Over the years, most of my best friends have come from the group known as writers. A large portion of those is Romance Writers. I admire and support these people, not just because a few admire and support me, but because they are funny, creative, emotional, and never stop learning. The more well known the author, the more they also never stop sharing.
I wish I could say Jayne Ann Krentz and Susan Elizabeth Phillips were on my list of best friends. I had a blast listening to their workshop at Romance Writers of American National Convention this past July. I also want to award them my personal vote for best title for a workshop: Susan & Jayne’s Excellent Adventure: In Which We Tell You 10 Things We Learned the Hard Way so You Won’t Have to Repeat the Same Learning Curve.
They started with one of the best gems of advice I have ever heard. (1) Don’t let your fear paralyze you. For most writers, writing is the process of living in fear. But we keep going. We do it anyway. Your fictional landscape is important. (2) Your core story is Relationship and Conflict. Start with that and add the layers.
(3) You have probably seen or read or studied Archetypes. Understand that you are working with one as your hero. Be he Cowboy, Soldier, Quarterback, Billionaire, Detective, or Fireman, he’s going to take from one or more of the archetypes. (4) He and your female main character are your tree trunks. You add the branches, then the leaves. Make them larger than life, with a touch of crazy pants.
(5) Remember, a writer can fix a bad page. No one can fix a blank page. Put anything down, don’t run away screaming. Jump ahead, write the next scene. Write the ending. (6) Another way to keep writing is to keep a journal. Talk to yourself about your plot. Don’t know where I’m going. What if — Oh, wait! This is active brainstorming. Maybe write, just for your eyes, from the villain’s point of view.

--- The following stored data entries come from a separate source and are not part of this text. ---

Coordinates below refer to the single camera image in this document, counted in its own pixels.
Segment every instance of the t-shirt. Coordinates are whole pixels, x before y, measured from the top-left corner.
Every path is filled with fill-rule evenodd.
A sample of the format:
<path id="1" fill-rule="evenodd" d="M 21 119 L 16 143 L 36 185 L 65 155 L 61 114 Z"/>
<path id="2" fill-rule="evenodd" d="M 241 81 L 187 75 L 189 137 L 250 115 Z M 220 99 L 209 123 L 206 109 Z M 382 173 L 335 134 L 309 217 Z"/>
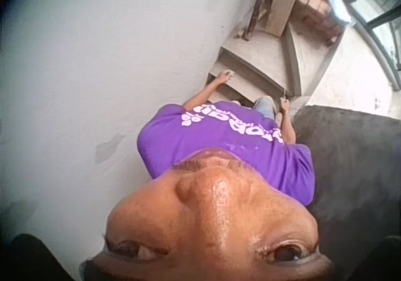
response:
<path id="1" fill-rule="evenodd" d="M 194 152 L 221 148 L 303 205 L 313 198 L 315 173 L 308 147 L 285 145 L 273 120 L 235 103 L 219 101 L 192 111 L 166 105 L 144 126 L 137 146 L 152 178 Z"/>

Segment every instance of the white wall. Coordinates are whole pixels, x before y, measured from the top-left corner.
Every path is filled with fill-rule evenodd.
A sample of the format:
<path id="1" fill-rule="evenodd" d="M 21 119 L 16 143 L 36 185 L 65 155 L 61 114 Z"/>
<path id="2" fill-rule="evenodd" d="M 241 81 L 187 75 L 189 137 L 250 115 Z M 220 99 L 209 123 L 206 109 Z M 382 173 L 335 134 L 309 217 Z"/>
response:
<path id="1" fill-rule="evenodd" d="M 78 278 L 148 174 L 136 137 L 202 87 L 254 0 L 11 0 L 1 34 L 3 239 L 36 235 Z"/>

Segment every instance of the staircase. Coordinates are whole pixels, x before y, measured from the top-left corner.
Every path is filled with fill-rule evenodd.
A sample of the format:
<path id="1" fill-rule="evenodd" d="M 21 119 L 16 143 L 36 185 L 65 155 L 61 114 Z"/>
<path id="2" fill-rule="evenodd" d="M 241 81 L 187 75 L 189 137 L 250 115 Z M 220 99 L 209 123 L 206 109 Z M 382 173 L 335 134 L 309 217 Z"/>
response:
<path id="1" fill-rule="evenodd" d="M 245 41 L 236 34 L 249 21 L 248 17 L 223 42 L 208 82 L 225 69 L 236 75 L 220 86 L 209 101 L 238 100 L 243 106 L 252 107 L 261 96 L 279 100 L 285 93 L 294 114 L 317 87 L 340 40 L 328 47 L 302 23 L 290 18 L 281 38 L 266 33 L 262 27 L 266 23 L 261 21 L 252 39 Z"/>

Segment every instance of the hand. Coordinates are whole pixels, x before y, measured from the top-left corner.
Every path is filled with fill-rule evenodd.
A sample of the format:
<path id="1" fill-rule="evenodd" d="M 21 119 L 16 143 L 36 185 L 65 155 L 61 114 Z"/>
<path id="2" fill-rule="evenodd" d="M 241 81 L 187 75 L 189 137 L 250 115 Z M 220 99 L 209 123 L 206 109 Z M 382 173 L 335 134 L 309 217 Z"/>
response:
<path id="1" fill-rule="evenodd" d="M 229 69 L 224 70 L 219 73 L 219 75 L 215 79 L 215 82 L 217 84 L 224 84 L 224 83 L 228 82 L 234 75 L 235 75 L 235 72 L 233 72 L 232 70 L 229 70 Z"/>
<path id="2" fill-rule="evenodd" d="M 286 98 L 280 98 L 280 112 L 281 114 L 289 113 L 289 107 L 291 107 L 291 104 L 289 103 L 289 100 Z"/>

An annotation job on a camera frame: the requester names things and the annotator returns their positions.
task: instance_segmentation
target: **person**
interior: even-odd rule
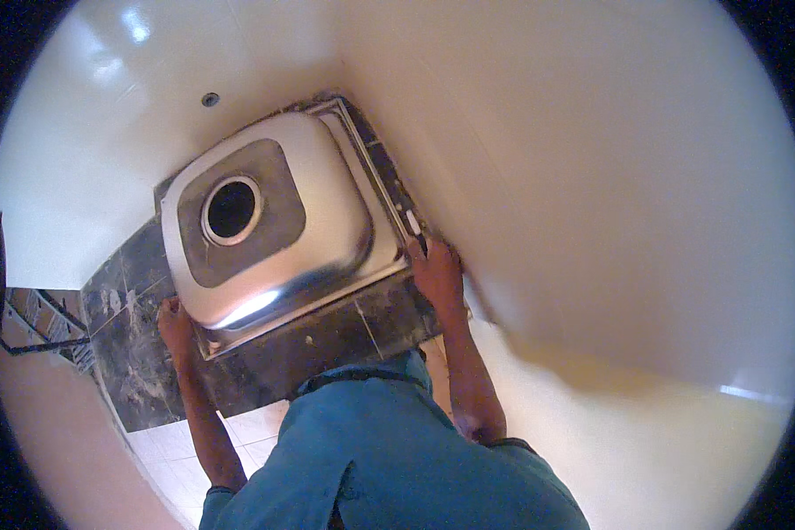
[[[442,324],[454,423],[418,350],[304,383],[248,480],[195,370],[191,319],[166,299],[159,331],[212,487],[209,528],[588,528],[572,493],[506,417],[469,332],[458,256],[411,242],[415,285]]]

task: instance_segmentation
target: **sink bowl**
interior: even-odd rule
[[[201,155],[162,201],[180,300],[209,330],[336,281],[371,249],[371,215],[324,122],[281,114]]]

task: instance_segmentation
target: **teal shirt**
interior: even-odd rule
[[[547,462],[521,440],[464,439],[423,361],[403,358],[426,389],[372,378],[295,399],[265,466],[236,494],[210,489],[200,530],[323,529],[334,505],[347,528],[588,528]]]

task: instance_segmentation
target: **shirt sleeve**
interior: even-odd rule
[[[200,517],[198,530],[212,530],[218,521],[218,516],[223,508],[235,496],[233,490],[224,486],[212,486],[206,492],[206,499],[203,501],[203,515]]]
[[[542,482],[552,486],[560,492],[560,495],[571,503],[577,511],[583,514],[580,510],[580,506],[578,506],[577,502],[574,500],[572,492],[562,483],[556,474],[553,473],[548,462],[541,458],[525,440],[518,438],[499,439],[487,443],[486,447],[489,451],[503,455],[510,461],[516,462],[522,469],[536,475]]]

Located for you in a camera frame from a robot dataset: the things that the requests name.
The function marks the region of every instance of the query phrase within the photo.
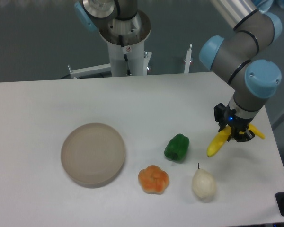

(7) Accountability is vital to writers. There’s no boss over your shoulder saying keep writing. Jayne uses a timer set for 3 hours. Not only does it keep her focused, she knows when her work day is done.
(8) Avoid procrastination. Don’t answer email or post fun things on Facebook or pin characters and places when you should be writing. Make a separate time for that. The act of creativity begets creativity. Let it happen. It doesn’t get any easier. Susan has encountered the same roadblocks over and over in a long career. Just keep going.
(9) You must maintain a strong work ethic and try not to make enemies. Both recommend a subscription to Publisher’s Marketplace. There you will find who represents whom.
(10) As to back story, use no more than a couple lines of dialogue to lay out the past. No more! You will lose your readers.
I get the feeling these two best friends could keep going all day. But sadly the time came to an end. In closing, they said, Don’t wallow in choices for a story. Remember, sharks always move forward. Thanks for reading! I’ll be back on Sunday.